Mastering the 12-Lead in Congenital Heart Disease

Mastering the interpretation of a 12-lead ECG in the context of Congenital Heart Disease requires moving beyond standard adult “ischemia-centric” thinking. In CHD, the ECG is a map of hemodynamic stress, reflecting chronic pressure or volume overloads that have physically reshaped the myocardium.

1. The “Situs” and Axis Assessment

Before looking at hypertrophy, you must establish the heart’s position and internal arrangement.

  • Dextrocardia: Look for global inversion in Lead I (negative P, QRS, and T waves) and a lack of R-wave progression in precordial leads.
  • The Frontal Plane Axis: Extreme right-axis deviation (+180° to -90°) is a hallmark of many cyanotic lesions. Conversely, a “superior” left-axis deviation (negative QRS in II, III, and aVF) in a cyanotic infant strongly suggests an Atrioventricular Septal Defect (AVSD) or Tricuspid Atresia.

2. Chamber Enlargement Patterns

In CHD, we look for “pure” forms of hypertrophy that are rarely seen in acquired adult disease.

Right Ventricular Hypertrophy (RVH)

RVH is the most common finding in CHD (e.g., Tetralogy of Fallot, Pulmonary Stenosis).

  • Pressure Overload: Characterized by a tall R wave in V1 (>7 mm) and a deep S wave in V6. You may see a “pure” R wave in V1 (no S wave), which is highly specific for severe RVH.
  • Volume Overload: Look for an RSR’ pattern in V1 (incomplete RBBB). This is classic for an Atrial Septal Defect (ASD).

Left Ventricular Hypertrophy (LVH)

Often seen in Ventricular Septal Defects (VSD) or Patent Ductus Arteriosus (PDA).
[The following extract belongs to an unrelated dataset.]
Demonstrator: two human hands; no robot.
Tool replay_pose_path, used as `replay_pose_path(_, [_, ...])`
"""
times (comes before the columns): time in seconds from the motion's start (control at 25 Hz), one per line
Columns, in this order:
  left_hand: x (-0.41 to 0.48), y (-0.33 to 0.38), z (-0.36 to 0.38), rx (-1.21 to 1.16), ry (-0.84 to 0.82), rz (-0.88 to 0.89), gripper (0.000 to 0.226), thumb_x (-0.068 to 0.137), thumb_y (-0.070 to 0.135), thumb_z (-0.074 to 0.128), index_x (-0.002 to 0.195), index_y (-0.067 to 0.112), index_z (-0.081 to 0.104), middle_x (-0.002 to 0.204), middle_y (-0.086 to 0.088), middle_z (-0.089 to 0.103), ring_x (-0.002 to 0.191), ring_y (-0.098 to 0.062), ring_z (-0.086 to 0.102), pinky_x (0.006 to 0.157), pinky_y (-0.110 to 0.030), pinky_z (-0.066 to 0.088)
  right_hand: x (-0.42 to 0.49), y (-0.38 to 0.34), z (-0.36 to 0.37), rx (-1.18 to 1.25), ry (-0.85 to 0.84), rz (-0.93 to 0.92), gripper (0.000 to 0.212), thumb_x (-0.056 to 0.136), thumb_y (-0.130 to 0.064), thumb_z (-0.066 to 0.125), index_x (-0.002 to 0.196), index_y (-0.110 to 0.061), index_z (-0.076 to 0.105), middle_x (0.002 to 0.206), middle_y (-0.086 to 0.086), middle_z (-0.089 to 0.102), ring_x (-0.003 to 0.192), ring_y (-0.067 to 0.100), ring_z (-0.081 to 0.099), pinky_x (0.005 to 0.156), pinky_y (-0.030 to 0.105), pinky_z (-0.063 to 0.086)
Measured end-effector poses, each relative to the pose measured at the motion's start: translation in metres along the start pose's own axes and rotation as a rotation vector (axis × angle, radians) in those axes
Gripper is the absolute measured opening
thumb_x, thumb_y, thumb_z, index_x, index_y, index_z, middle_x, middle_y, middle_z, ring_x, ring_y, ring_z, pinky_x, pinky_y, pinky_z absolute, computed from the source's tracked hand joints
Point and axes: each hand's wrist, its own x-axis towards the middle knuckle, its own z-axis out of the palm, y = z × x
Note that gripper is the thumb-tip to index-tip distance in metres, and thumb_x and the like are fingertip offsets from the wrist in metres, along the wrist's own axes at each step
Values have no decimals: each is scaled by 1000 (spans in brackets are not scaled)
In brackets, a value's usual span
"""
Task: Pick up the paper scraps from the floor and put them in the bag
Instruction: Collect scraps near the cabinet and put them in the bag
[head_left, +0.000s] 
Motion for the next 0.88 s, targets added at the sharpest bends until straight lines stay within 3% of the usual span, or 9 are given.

  • Katz-Wachtel Phenomenon: This is a classic CHD finding. Look for large, biphasic QRS complexes in the mid-precordial leads (V2–V4). This represents biventricular hypertrophy caused by a large left-to-right shunt.

3. The P-Wave: Atrial Clues

The atria often provide the first hint of the underlying defect.

  • P-Pulmonale: Tall, peaked P waves (>2.5 mm in lead II). This indicates right atrial enlargement, common in Ebstein’s Anomaly or severe pulmonary hypertension.
  • P-Mitrale: Notched, wide P waves in lead II or a deep terminal negative deflection in V1, indicating left atrial enlargement (e.g., Mitral Stenosis or large VSD).

4. Specific CHD “Signatures”

Certain defects have such distinct ECG patterns they are almost diagnostic:

DefectPrimary ECG Finding
ASD (Secundum)Right axis deviation + Incomplete RBBB (RSR’ in V1).
ASD (Primum) / AVSDSuperior Left Axis Deviation + RSR’ in V1.
Tricuspid AtresiaLeft Axis Deviation + Right Atrial Enlargement + LVH (in a cyanotic neonate).
Tetralogy of FallotRight Axis Deviation + Severe RVH (tall R in V1) + “Sudden” transition to S-wave in V2.
Ebstein’s Anomaly“Himalayan” P-waves (massive RA) + bizarre RBBB + short PR interval (WPW association).

5. Transitioning to Adult CHD (ACHD)

As patients with CHD age, the 12-lead focus shifts from hypertrophy to arrhythmia and conduction delays.

  • Post-Surgical Scars: Scars from atriotomies (like the Mustard or Senning procedures) create reentry circuits, leading to Intra-atrial Reentrant Tachycardia (IART).
  • QRS Duration: In repaired Tetralogy of Fallot, a QRS duration >180 ms is a significant predictor of ventricular tachycardia and sudden cardiac death.